A bond vote was finally held in 1979. After he was elected, Sanders tried seriously to alter the design and route, but he couldn’t affect the plans. As the city’s chief fiscal officer, however, he looked at the tax base and, like his predecessor, concluded that the Connector was a necessary “incentive” for future commercial investors. Ultimately, he capitulated. He later said he “took pride” in having found a solution – a connector with slightly improved access for residents – that satisfied everyone. Following his lead, many Progressives came to embrace the standard view: the Connector would make the city competitive with suburbia.
 
Why were so many well-placed people so adamant about the Connector for so long? Back in the 1960s, a waterfront highway, or some variation that would divert traffic and make Burlington more accessible to visitors, looked wonderful on paper. The project was considered necessary to insure Burlington’s commercial competitiveness within the region. In those days, conventional wisdom said that growth would continue indefinitely. Factors such as environmental costs and neighborhood objections were secondary to the expected economic benefits.
 
Another reason was that vested interests supported the project. Some were land speculators; others, like General Electric, wished to ease their own traffic problems – at public expense. Various designers, construction firms, and developers had stakes. If the Connector wasn’t built, many of those who had invested in it stood to lose.
 
And still another was simply short-sightedness.
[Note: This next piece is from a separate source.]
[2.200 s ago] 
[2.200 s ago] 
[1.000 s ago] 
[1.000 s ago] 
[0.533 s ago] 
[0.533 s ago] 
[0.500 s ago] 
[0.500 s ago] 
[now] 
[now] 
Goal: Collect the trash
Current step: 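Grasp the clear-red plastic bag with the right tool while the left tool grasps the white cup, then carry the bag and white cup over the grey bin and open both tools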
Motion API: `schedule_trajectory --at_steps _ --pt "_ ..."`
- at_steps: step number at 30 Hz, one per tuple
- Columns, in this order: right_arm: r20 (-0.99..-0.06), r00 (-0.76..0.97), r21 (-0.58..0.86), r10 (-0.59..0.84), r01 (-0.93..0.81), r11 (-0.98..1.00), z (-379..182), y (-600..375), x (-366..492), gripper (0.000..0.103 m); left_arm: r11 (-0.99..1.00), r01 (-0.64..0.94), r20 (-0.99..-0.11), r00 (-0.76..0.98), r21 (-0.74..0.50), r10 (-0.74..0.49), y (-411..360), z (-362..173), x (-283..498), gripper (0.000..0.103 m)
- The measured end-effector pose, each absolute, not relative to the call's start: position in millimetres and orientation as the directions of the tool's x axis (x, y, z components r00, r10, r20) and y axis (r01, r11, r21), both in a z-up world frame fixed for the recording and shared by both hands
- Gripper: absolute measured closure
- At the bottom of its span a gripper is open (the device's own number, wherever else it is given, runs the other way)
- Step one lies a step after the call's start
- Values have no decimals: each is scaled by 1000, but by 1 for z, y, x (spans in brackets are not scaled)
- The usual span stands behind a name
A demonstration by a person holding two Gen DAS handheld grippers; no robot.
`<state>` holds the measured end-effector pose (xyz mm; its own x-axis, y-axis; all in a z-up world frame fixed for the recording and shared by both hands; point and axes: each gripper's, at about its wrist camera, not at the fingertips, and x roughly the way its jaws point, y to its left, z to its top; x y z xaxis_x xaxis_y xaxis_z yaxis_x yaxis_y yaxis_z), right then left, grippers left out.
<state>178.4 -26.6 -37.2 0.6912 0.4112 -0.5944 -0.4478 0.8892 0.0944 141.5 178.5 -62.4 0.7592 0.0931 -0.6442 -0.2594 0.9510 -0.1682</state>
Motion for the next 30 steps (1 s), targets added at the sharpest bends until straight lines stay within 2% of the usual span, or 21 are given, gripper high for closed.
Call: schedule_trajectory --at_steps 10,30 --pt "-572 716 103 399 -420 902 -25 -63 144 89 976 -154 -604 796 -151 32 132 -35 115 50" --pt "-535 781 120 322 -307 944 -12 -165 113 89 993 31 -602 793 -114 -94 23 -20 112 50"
People were tired of traffic jams ion the South End, and the Connector seemed a simple solution. Sacrificing one small part of the city, went this logic, would make it possible to drive in and out of downtown somewhat faster.
 
A final reason was pride. City and state leaders had been fighting for the project as a “sign of commitment” for too many years to simply give up. Millions had been spend on surveys, designers, land purchases, court fights, hearings, and more designers – all before the bulldozers began to move.